### Aim of the exercise:
Restate the listing below line for line and word for word, without the pictures.

### Collected material:

------------------------------

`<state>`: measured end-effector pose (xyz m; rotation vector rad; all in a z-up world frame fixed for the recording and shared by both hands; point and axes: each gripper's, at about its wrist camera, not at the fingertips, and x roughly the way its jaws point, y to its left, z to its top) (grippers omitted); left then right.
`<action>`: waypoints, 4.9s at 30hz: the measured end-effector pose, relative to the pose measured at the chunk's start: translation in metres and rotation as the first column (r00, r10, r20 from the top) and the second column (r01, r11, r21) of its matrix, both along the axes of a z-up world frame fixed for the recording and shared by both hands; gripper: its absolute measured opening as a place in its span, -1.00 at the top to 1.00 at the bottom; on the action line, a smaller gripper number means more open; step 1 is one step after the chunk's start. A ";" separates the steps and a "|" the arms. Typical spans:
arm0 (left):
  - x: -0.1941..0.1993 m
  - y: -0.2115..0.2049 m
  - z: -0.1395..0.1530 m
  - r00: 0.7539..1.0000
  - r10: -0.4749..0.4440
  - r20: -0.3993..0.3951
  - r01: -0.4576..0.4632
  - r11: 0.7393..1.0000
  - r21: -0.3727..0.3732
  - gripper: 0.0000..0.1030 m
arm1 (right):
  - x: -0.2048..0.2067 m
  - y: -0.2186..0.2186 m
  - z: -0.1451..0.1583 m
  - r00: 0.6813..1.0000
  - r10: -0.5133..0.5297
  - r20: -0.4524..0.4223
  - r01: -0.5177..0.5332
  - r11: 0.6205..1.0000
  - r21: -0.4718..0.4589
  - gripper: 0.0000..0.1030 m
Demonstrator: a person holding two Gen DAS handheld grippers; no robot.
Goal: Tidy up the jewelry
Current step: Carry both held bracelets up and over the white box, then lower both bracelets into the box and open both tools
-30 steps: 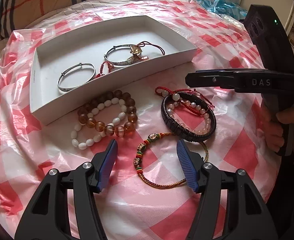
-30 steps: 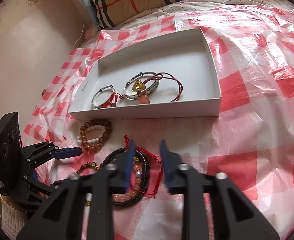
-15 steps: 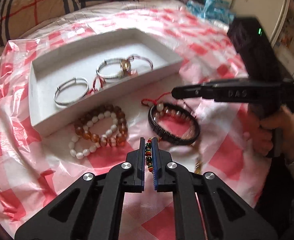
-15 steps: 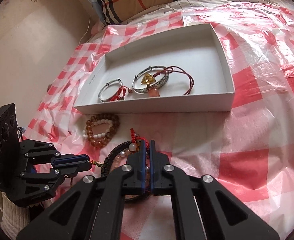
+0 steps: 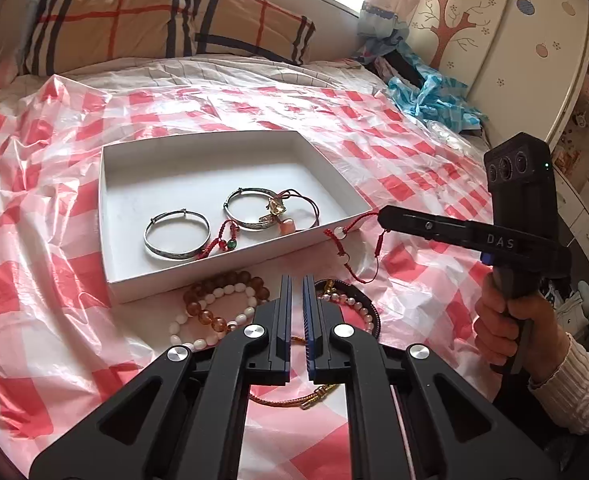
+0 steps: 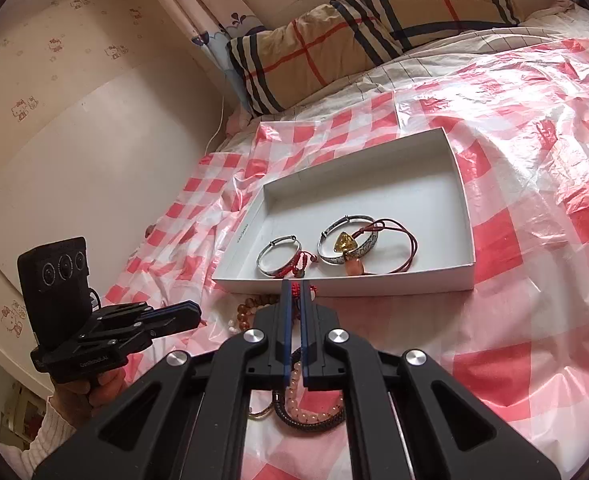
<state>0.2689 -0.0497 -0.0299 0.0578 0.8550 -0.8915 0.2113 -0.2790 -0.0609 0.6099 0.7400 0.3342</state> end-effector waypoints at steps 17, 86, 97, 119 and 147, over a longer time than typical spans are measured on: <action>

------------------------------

### Exercise solution:
`<state>`: measured end-effector pose (xyz m; rotation vector rad; all in a z-up world frame fixed for the recording and shared by both hands; point and axes: each gripper's, at about its wrist camera, not at the fingertips, and x roughly the way its jaws point, y to its left, z to its top) (grippers omitted); left then right.
`<action>`: waypoints, 4.9s at 30hz: the measured end-effector pose, relative to the pose measured at the chunk's start: translation in metres and rotation as the first column (r00, r10, r20 from the top) and the second column (r01, r11, r21) of its matrix, both along the axes of a z-up world frame fixed for the recording and shared by both hands; gripper: its absolute measured opening as a place in its span, -1.00 at the top to 1.00 at the bottom; on the action line, a smaller gripper number means more open; step 1 is one step after the chunk's start. A ";" separates the steps and a "|" the arms. Typical spans:
arm0 (left):
  - x: -0.1941..0.1993 m
  - y: -0.2115..0.2049 m
  - z: -0.1395..0.1530 m
  - r00: 0.7539..1.0000
  - r10: -0.4749..0.4440
  - r20: -0.3993..0.3951
  - r01: -0.4576..0.4632
  - r11: 0.7393..1.0000
  - r21: -0.3727..0.3732
  - gripper: 0.0000..0.1030 m
arm1 (right):
  - x: -0.2048..0.2067 m
  - y: -0.2186..0.2186 m
  - z: -0.1451..0.1583 m
  - r00: 0.6813..1.0000
  - r10: -0.5133..0.5297
  - r20: -0.4524..0.4223
  - r01: -0.5177..0.5332
  - r11: 0.6205..1.0000
  - r21: -0.4718..0.4589
  - gripper: 0.0000..0.1030 m
Demonstrator: a person holding two Gen DAS handheld grippers; no robot.
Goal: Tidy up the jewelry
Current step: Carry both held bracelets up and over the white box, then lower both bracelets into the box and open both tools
-30 steps: 
-30 steps: 
-15 steps: 
-15 steps: 
+0 steps: 
+0 steps: 
<state>0.2689 -0.0497 -0.0299 0.0578 0.8550 -0.8915 0.2113 -0.2790 -0.0609 0.6099 0.7400 0.3342</state> end-effector waypoints at steps 17, 86, 97, 119 and 147, over a longer time than typical spans are measured on: <action>

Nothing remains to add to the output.